D'ici à 2035, la mise en oeuvre de la ZLECAf aura connu une avancée considérable en s'appuyant sur les communautés économiques régionales. Les connexions d'infrastructures transfrontalières et l'amélioration de la gestion des frontières -par la réduction des barrières tarifaires et réglementaires - auront rendu le commerce entre pays africains plus rapide et moins coûteux, avec une hausse estimée de 52 % des échanges.
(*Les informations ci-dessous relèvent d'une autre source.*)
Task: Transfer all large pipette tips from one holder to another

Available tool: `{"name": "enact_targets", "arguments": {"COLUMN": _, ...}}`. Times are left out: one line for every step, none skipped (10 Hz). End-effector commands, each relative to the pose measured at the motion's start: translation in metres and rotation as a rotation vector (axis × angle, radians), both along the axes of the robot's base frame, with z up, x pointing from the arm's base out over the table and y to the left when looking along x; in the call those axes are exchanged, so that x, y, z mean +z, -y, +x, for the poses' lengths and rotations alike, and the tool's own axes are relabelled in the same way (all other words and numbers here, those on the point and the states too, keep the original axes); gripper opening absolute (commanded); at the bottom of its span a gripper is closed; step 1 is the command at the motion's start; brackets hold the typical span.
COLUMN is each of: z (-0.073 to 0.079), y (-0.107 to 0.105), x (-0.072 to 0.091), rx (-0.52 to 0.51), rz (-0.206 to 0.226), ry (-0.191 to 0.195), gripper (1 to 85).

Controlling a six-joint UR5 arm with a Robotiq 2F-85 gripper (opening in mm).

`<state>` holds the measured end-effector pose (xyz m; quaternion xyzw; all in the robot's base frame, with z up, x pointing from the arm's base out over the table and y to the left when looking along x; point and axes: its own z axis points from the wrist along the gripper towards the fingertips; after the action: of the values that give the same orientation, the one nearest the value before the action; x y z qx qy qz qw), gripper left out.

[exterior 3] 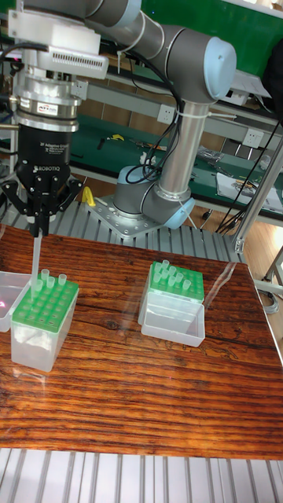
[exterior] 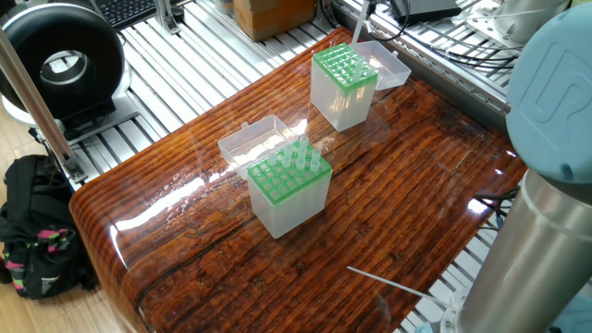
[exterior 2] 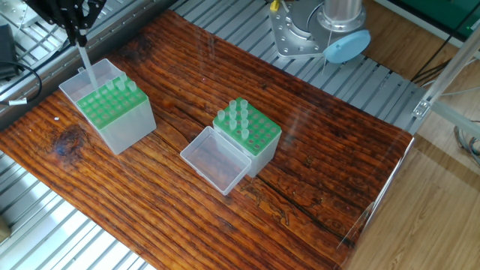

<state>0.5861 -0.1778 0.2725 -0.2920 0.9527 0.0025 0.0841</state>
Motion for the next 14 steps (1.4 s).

Fin 2024, le Groupe de la Banque avait déjà facilité plus de 3 000 transactions commerciales impliquant 170 institutions financières dans les pays africains pour une valeur commerciale cumulée de plus de 12 milliards de dollars depuis le lancement du programme de financement du commerce de la Banque. Simple preuve de son leadership affirmé pour formaliser la Zlecaf, la Banque a financé l'ouverture de son secrétariat à Accra, au Ghana et poursuit son appui pour le renforcement de ses capacités opérationnelles et institutionnelles.
En octobre 2024 à Kigali, une forte délégation de l'institution a pris part au Forum des affaires de la ZLECAf. Ousmane Fall, directeur par intérim du Département du développement industriel et commercial de la Banque, a réitéré, à cette occasion, le soutien de l'institution aux 54 pays du continent par le biais d'une stratégie visant à répondre aux besoins d'investissements en matière de politiques et réglementations, d'infrastructures de corridors, de technologies et de solutions de connectivité.